§ **Task to carry out**
Report how many lines in the records below contain the word "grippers". Nothing else belongs in the answer.

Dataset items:
· · · ·
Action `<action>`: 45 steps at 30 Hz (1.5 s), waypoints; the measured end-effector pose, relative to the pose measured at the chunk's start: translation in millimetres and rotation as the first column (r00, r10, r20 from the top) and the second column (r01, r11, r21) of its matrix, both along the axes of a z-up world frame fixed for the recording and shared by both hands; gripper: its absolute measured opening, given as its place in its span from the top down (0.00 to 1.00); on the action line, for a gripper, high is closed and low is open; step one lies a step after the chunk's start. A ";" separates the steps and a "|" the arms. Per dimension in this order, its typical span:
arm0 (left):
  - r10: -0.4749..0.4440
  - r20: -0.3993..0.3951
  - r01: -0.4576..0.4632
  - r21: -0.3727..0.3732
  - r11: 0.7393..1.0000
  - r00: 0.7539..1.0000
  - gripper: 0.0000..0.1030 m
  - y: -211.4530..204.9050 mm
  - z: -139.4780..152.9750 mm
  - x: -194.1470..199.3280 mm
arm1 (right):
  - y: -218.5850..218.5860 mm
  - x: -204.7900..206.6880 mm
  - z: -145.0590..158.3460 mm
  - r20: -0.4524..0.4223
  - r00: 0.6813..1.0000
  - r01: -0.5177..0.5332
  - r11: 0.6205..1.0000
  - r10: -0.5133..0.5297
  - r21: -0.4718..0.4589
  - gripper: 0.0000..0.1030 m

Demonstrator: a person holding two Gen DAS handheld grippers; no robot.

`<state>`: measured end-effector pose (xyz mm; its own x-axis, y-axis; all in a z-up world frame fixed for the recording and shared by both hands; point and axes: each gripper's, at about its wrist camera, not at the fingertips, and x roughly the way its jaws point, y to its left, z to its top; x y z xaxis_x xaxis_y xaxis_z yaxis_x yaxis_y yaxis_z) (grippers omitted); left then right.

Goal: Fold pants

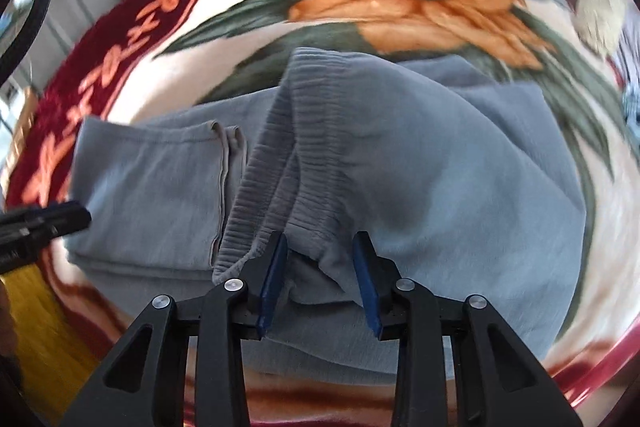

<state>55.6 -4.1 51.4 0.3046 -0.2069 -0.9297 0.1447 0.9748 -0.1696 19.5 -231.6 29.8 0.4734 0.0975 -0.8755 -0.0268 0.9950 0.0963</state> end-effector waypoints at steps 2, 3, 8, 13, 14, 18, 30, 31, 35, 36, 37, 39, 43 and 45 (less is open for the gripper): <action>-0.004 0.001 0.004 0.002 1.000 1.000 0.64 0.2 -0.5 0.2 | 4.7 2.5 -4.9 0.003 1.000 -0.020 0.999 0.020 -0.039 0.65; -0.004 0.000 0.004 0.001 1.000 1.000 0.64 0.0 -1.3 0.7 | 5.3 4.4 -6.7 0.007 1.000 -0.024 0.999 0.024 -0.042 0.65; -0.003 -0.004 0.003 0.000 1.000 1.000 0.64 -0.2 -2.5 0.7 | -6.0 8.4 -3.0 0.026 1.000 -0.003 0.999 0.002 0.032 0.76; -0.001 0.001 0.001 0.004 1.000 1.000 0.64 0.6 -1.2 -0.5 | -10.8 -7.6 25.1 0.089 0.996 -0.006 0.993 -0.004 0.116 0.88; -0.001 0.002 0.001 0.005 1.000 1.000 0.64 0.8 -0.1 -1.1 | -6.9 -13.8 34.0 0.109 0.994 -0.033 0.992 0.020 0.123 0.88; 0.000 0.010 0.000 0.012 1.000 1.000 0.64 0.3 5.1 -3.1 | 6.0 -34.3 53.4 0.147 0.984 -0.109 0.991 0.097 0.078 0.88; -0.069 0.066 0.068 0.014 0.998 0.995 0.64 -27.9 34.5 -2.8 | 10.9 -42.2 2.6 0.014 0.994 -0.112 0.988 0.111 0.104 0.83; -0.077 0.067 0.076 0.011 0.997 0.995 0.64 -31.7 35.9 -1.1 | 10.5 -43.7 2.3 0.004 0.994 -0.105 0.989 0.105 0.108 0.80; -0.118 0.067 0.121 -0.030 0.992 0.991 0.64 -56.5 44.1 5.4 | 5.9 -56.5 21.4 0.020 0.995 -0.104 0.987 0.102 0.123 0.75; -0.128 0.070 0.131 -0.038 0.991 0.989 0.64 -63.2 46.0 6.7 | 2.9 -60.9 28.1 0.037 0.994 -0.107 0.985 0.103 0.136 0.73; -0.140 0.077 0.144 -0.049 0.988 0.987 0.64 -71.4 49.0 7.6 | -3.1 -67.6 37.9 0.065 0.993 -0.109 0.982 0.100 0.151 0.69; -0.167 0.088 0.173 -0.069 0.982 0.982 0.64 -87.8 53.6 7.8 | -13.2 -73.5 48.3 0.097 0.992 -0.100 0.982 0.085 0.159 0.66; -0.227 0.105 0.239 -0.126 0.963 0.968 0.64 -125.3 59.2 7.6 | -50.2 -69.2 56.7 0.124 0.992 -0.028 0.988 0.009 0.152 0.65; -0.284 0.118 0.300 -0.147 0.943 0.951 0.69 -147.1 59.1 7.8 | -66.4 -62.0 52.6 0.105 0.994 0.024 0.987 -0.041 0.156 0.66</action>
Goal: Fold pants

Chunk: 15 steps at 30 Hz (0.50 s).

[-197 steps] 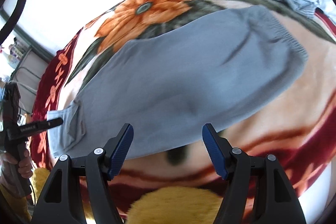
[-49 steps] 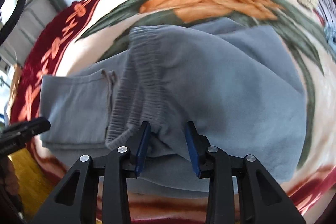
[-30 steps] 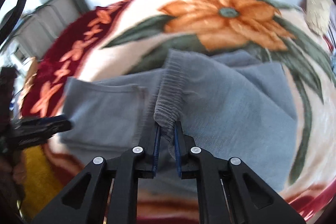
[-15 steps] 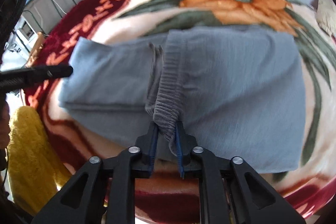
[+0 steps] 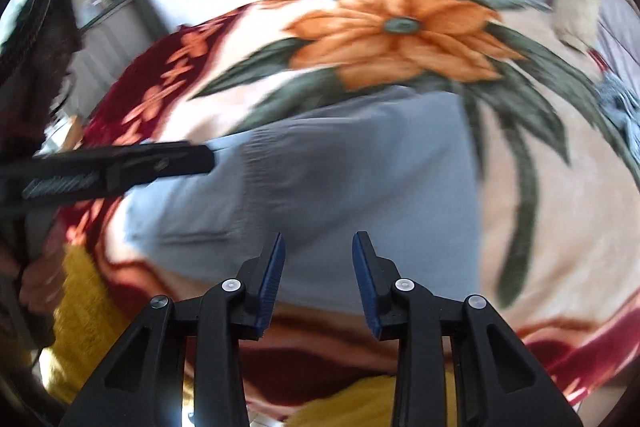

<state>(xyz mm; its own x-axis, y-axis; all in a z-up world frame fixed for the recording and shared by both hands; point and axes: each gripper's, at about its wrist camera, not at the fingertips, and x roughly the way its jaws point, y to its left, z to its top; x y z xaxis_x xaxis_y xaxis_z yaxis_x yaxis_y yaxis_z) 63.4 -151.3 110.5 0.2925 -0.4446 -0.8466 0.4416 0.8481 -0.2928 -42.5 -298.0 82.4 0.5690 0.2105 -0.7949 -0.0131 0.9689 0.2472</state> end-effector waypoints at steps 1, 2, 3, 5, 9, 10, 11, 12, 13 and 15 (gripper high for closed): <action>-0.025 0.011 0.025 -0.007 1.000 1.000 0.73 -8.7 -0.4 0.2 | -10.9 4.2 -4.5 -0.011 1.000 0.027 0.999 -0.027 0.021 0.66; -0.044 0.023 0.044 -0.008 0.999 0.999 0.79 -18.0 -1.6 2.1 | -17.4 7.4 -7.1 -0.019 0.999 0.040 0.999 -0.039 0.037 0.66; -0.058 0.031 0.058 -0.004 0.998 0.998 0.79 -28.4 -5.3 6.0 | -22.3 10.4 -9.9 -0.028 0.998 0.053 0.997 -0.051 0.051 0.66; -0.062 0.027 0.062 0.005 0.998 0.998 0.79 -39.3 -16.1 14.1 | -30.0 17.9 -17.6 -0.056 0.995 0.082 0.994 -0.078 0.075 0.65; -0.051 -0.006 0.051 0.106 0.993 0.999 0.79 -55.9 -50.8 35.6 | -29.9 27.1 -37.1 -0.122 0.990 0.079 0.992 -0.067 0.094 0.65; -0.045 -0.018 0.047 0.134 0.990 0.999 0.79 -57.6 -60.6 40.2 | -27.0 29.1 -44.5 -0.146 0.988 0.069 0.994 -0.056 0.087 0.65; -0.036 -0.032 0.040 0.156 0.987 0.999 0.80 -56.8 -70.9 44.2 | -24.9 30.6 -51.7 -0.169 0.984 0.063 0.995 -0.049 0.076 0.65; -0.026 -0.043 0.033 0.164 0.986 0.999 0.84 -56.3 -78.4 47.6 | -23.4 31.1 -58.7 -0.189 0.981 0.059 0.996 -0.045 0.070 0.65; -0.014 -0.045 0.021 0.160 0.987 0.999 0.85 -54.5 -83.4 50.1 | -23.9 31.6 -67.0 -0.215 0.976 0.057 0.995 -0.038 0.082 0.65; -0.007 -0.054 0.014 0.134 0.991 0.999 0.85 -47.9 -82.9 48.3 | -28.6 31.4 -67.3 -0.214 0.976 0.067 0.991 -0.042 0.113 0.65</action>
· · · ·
§ **Answer to this problem**
2